_Exercise brief:_
As soon as the line containing "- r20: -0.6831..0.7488" appears in the material below, start returning lines exactly, and end with the line containing "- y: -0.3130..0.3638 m".

The records Start Marker

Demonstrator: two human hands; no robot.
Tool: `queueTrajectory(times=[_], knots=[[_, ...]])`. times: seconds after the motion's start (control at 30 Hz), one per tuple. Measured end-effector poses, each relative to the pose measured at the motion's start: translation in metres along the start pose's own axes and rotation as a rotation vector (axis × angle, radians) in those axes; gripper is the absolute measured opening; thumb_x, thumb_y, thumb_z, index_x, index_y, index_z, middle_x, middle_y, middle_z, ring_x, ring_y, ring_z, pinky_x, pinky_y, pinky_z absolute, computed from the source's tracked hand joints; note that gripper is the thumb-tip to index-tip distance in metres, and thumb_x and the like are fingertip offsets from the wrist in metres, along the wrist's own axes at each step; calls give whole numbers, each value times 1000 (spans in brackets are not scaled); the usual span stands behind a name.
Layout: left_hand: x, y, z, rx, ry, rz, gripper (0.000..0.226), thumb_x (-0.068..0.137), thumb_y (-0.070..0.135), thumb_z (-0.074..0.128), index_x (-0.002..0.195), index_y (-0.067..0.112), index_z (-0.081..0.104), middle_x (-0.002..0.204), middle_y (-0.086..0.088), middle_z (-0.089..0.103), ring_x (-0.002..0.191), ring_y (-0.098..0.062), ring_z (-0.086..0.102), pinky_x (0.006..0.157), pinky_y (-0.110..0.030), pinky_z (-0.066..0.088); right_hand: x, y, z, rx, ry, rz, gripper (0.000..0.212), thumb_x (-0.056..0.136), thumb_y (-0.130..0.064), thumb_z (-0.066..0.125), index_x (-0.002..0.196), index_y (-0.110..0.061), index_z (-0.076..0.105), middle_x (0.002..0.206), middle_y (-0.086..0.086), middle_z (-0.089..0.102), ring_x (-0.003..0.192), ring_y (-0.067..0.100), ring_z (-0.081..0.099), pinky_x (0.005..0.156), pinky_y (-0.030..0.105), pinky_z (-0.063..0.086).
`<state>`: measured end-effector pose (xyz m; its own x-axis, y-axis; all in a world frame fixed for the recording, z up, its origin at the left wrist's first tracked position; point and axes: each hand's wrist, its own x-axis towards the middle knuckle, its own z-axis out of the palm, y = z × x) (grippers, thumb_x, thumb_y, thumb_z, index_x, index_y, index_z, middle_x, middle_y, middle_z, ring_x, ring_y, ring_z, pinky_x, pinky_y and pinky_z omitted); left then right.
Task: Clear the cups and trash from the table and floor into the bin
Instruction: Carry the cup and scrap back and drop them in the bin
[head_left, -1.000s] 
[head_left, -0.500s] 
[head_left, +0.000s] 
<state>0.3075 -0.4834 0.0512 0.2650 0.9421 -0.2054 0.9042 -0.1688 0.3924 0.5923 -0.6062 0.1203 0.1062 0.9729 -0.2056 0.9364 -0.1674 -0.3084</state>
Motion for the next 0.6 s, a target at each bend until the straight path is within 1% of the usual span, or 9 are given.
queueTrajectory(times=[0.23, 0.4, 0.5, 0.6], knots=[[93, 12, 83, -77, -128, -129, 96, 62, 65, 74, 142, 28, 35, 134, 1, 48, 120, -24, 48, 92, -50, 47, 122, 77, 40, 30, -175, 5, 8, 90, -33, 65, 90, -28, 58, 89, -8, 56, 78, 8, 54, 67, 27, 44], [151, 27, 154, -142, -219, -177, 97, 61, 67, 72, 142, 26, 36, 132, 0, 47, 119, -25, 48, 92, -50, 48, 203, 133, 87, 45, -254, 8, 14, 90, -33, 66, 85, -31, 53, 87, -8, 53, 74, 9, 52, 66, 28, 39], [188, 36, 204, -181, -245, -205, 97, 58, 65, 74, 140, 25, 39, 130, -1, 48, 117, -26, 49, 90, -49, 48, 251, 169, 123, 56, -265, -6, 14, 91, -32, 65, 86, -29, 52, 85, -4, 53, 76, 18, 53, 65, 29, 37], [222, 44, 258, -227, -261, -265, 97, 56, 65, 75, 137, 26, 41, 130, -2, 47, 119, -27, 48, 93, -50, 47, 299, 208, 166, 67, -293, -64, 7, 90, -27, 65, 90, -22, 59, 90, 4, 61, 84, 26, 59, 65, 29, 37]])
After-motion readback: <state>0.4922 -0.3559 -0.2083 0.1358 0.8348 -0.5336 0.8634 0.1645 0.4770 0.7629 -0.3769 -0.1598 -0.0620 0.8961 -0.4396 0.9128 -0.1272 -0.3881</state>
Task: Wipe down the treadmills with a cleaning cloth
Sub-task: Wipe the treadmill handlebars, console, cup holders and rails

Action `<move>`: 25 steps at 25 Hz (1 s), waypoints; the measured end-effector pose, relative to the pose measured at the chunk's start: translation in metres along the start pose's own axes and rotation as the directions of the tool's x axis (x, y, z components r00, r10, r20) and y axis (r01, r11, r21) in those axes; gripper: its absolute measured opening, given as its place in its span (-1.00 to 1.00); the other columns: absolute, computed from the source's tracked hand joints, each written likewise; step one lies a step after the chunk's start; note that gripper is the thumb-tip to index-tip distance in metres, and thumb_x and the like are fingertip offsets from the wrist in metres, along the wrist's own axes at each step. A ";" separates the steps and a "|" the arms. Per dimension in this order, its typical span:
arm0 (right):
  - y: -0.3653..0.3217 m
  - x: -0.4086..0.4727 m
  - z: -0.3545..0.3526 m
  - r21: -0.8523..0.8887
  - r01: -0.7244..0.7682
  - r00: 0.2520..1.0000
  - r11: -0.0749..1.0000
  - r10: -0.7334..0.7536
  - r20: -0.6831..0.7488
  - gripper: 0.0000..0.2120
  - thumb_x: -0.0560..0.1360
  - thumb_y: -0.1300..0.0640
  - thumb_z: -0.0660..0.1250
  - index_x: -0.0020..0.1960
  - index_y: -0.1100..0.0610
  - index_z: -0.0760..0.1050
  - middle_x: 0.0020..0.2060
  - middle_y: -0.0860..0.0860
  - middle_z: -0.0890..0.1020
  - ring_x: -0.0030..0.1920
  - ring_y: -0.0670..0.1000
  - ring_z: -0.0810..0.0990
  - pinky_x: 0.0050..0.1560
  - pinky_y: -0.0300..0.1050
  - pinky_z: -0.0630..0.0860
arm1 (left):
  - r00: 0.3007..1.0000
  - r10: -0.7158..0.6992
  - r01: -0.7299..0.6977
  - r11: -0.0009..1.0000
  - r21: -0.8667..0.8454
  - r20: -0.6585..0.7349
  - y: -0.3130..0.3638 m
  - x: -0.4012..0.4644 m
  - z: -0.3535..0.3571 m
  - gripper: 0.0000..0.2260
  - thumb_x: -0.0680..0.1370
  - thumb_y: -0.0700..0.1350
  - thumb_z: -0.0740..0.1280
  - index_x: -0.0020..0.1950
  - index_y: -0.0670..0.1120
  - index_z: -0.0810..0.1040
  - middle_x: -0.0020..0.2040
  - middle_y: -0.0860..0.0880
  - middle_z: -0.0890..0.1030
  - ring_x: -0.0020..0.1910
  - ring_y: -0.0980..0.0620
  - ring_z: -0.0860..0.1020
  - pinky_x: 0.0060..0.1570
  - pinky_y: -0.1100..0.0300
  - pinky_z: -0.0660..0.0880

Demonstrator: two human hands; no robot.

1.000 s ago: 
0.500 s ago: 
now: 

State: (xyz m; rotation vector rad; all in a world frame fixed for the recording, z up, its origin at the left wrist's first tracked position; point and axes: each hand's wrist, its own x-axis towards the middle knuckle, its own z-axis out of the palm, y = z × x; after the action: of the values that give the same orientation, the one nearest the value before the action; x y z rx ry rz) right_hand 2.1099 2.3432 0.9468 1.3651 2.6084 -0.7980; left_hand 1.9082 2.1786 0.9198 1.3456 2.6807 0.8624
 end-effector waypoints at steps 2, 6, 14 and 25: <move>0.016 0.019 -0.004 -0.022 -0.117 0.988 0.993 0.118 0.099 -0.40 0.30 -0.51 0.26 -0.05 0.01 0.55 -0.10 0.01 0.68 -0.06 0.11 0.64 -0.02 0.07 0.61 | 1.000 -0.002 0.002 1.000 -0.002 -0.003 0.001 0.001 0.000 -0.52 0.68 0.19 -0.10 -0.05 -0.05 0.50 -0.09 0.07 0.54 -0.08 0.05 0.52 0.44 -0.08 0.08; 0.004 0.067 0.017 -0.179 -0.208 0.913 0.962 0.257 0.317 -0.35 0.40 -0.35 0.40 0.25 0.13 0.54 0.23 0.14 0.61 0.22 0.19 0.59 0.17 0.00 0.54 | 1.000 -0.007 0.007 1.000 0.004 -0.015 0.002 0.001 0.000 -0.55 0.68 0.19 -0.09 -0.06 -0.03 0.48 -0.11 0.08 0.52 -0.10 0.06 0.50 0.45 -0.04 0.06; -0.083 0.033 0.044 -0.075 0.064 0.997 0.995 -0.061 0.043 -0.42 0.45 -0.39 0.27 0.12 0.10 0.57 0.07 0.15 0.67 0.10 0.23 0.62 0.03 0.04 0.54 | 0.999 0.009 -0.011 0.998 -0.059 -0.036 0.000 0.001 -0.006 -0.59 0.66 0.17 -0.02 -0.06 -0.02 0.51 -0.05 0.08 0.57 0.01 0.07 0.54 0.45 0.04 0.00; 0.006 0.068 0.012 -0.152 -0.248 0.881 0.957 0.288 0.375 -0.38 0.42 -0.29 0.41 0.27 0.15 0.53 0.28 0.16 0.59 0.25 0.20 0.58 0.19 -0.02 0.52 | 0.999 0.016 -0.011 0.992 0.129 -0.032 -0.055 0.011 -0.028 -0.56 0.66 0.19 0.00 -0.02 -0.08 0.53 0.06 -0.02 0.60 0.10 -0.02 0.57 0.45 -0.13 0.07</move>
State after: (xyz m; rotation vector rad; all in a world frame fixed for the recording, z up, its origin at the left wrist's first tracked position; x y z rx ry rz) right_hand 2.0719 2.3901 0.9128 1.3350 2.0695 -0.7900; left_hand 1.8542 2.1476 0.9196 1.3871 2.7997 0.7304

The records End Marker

_Answer area:_
  - r20: -0.6831..0.7488
  - gripper: 0.0000..0.2120
  - thumb_x: -0.0560..0.1360
  - thumb_y: -0.1300..0.0640
  - thumb_z: -0.0660..0.1250
  - index_x: -0.0020..0.1960
  - index_y: -0.1100..0.0610
  - index_z: -0.0760..0.1050
  - middle_x: 0.0020..0.2060
  - middle_y: -0.0860..0.0860
  - middle_z: -0.0890..0.1020
  - ring_x: -0.0030..0.1920
  - ring_y: -0.0670..0.1000
  - ring_z: -0.0810..0.0990
  - pinky_x: 0.0050..0.1560
  - pinky_y: -0.0300..0.1050
  - pinky_z: -0.0630..0.0860
arm1 (left):
  - r00: 0.3007..1.0000
  - r10: -0.7158..0.6992
  - r01: -0.7299..0.6977
  - r11: -0.0009..1.0000
  - r21: -0.8667..0.8454
  - r20: -0.6585..0.7349
  - y: -0.3130..0.3638 m

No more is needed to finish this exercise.